Atomico’s latest report found that European tech investment is set to break the $100bn mark in 2021 – with Dublin performing strongly in the start-up space.
Europe’s tech industry has continued to show strong performance this year with record-breaking levels of investment, a growing number of unicorns and high levels of start-up activity comparable to the US.
This is according to VC firm Atomico’s latest annual report, State of European Tech 2021, published today (7 December). It found that European tech is creating value at its fastest pace ever, establishing the continent as a key global tech player with a focus on sectors such as clean energy and climate.
The report projects that European tech investment will break the $100bn mark for the first time in 2021 – more than twice the amount in 2020 (which already broke records) and 10 times the amount in Atomico’s first report six years ago.
Europe’s tech unicorn count has also shot up to 321, with 98 new additions to club this year, while the decacorn space of start-ups valued at more than $10bn has doubled to 26 companies in Europe. The report estimated the total value of the European tech ecosystem to have crossed $3trn.
‘The EU tech ecosystem is on fire. Five years ago, you could fit all of the continent’s unicorns in a dining room’
– JOHN COLLISON
Much of this growth has been led by VC funding. The report found an 88pc increase in VC confidence in European tech in the last 12 months, despite the ongoing pandemic.
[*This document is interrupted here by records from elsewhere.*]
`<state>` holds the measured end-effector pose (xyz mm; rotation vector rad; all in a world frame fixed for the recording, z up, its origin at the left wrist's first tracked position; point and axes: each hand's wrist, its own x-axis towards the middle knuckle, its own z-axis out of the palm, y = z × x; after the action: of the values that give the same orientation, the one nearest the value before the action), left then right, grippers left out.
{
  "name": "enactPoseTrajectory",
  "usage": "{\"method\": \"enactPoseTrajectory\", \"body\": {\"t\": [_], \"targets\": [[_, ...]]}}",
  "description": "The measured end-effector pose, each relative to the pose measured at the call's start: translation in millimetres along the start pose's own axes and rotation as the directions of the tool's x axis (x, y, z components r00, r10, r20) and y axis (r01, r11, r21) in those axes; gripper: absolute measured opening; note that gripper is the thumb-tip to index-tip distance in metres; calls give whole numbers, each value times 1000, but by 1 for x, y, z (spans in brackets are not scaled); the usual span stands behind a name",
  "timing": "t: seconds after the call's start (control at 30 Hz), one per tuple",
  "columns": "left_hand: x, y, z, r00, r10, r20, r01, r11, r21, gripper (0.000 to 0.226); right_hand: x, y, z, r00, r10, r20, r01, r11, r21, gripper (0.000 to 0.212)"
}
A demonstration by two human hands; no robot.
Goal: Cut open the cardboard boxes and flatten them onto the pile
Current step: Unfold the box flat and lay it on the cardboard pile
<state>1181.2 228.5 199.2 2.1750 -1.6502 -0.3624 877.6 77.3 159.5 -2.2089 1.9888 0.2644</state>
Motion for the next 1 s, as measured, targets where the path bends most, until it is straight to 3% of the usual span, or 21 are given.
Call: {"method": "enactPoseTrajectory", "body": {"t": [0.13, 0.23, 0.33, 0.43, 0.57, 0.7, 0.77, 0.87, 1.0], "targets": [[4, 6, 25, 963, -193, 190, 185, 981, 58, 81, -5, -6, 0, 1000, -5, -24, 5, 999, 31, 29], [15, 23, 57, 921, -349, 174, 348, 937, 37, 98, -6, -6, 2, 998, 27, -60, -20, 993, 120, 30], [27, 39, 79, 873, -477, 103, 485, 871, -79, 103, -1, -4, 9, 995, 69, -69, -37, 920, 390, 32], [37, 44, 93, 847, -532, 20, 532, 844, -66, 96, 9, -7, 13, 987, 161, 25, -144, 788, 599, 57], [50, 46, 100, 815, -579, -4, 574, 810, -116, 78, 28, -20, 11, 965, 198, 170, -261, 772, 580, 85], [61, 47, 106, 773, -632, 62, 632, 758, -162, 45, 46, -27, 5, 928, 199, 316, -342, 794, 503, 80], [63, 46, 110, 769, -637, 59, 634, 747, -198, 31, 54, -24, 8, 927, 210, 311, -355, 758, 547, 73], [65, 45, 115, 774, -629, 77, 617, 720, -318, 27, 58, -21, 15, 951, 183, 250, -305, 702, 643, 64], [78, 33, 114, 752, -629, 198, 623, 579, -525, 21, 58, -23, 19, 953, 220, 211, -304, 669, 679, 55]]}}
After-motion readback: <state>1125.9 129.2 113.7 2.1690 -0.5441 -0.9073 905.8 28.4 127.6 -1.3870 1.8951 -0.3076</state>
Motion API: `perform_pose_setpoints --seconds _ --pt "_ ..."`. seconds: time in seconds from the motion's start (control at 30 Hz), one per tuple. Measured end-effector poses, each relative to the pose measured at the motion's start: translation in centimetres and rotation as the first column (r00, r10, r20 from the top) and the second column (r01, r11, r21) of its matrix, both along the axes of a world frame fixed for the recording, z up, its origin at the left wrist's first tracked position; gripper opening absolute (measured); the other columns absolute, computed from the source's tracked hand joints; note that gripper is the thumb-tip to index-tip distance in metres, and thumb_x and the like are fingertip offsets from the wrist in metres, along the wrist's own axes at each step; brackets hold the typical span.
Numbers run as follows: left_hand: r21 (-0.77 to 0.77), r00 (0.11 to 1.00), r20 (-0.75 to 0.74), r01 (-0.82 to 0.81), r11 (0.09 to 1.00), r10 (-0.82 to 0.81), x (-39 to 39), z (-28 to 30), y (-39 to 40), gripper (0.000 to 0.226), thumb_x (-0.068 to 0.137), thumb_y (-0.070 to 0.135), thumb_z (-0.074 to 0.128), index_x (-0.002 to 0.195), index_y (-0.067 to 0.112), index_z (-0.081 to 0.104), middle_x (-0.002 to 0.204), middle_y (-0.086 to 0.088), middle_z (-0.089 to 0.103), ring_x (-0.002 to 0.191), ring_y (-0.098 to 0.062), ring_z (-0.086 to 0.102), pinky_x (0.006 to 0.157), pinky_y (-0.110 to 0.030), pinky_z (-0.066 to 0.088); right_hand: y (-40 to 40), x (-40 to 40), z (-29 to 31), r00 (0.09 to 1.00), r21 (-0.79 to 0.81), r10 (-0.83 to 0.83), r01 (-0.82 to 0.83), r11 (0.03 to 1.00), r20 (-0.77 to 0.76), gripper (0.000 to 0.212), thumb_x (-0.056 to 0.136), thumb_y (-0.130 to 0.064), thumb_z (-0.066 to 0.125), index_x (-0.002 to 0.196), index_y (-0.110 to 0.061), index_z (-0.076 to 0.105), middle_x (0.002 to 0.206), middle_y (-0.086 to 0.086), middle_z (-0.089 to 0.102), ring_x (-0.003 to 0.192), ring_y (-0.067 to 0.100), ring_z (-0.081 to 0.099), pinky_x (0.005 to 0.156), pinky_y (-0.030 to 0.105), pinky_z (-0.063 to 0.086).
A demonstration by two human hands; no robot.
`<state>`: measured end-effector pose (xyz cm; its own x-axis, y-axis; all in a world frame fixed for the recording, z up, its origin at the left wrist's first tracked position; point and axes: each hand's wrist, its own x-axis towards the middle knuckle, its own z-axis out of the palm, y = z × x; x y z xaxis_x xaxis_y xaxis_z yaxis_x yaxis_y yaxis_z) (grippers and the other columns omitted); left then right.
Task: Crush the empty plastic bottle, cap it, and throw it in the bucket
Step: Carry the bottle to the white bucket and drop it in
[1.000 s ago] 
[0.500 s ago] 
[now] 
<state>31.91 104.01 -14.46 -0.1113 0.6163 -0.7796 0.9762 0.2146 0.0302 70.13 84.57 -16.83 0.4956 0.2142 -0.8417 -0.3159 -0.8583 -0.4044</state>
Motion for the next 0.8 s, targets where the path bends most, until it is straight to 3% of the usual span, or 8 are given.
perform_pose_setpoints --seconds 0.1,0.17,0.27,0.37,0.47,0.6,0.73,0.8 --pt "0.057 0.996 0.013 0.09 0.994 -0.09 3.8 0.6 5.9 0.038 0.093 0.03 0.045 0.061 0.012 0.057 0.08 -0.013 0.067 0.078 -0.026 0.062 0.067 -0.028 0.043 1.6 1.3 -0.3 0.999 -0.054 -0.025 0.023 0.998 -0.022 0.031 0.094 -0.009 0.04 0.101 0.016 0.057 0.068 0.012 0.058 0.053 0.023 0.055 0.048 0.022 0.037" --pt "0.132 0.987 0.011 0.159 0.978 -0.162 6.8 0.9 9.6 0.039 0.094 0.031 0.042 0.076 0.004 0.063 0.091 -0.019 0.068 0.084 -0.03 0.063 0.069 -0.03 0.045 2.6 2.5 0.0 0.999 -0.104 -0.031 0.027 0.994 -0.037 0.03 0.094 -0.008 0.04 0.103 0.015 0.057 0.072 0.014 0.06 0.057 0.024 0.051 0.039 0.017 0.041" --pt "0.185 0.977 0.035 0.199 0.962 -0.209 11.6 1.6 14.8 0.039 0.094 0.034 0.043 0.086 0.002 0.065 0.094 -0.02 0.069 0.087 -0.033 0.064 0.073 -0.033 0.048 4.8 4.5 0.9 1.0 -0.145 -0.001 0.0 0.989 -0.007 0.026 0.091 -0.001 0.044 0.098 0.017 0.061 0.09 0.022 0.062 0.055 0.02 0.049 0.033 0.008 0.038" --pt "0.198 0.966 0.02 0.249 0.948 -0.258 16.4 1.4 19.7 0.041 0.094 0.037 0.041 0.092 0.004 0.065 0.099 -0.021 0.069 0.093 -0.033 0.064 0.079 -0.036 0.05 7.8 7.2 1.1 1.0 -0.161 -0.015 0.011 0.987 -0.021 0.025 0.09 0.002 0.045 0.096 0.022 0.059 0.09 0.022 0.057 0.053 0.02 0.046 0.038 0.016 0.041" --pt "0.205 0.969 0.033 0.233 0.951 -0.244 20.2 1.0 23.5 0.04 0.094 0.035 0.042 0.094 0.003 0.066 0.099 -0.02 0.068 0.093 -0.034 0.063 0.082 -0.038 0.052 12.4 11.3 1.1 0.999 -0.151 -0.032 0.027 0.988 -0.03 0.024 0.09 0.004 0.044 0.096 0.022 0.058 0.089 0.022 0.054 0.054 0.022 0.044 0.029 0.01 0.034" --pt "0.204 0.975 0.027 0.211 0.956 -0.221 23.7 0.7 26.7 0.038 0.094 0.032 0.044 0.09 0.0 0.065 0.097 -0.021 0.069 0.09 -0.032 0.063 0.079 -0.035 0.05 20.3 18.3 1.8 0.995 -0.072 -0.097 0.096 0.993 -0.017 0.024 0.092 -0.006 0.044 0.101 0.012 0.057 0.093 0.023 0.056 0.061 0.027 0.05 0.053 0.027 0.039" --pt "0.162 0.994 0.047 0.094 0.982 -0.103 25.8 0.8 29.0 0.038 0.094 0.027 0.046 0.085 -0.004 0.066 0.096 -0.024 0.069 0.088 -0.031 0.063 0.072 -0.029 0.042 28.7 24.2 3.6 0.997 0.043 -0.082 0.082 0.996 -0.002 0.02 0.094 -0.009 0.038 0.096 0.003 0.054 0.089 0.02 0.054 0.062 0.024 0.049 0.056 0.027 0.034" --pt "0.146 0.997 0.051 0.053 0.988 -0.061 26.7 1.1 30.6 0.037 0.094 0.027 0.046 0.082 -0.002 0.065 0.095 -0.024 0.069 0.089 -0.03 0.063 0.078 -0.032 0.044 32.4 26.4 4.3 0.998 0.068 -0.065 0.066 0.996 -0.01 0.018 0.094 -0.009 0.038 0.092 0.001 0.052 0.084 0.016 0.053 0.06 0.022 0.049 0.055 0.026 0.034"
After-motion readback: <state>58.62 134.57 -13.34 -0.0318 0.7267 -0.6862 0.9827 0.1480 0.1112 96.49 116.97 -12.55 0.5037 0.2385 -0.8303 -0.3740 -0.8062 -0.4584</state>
“This report confirms what we’ve been seeing from our customers: the EU tech ecosystem is on fire. Five years ago, you could fit all of the continent’s unicorns in a dining room and decry Europe’s missing tech giants,” said John Collison, co-founder and president of Stripe. “Today, you’d need an auditorium with 321 seats, and you’d hear a completely different story.”
Individual funding rounds have also seen an increase in average value, with a considerable chunk of total investment value growth driven by rounds of more than $250m. But Atomico said that smaller funds of less than €25m continue to account for the largest volume of new funds closed.
Swedish battery maker Northvolt’s $2.75bn funding round in June was the highest on record in Europe this year, followed by the UK’s Cinch bagging $1.28bn and Sweden’s Klarna raising $1bn.
Dublin has come in at fourth place in the list of top European cities based on number of start-ups valued at more than $1bn per capita, beating Paris at number five and just behind Munich, London and Berlin in the top three spots.
Overall, progress is yet to be made in the stark gender disparity in European tech. Atomico said that 86pc of deals in 2021 across Europe were raised by all-men founding teams. It also highlighted that the ratio of women leaders to founders is incredibly low, but women make up nearly a third of the next generation of leaders operating in the European tech ecosystem.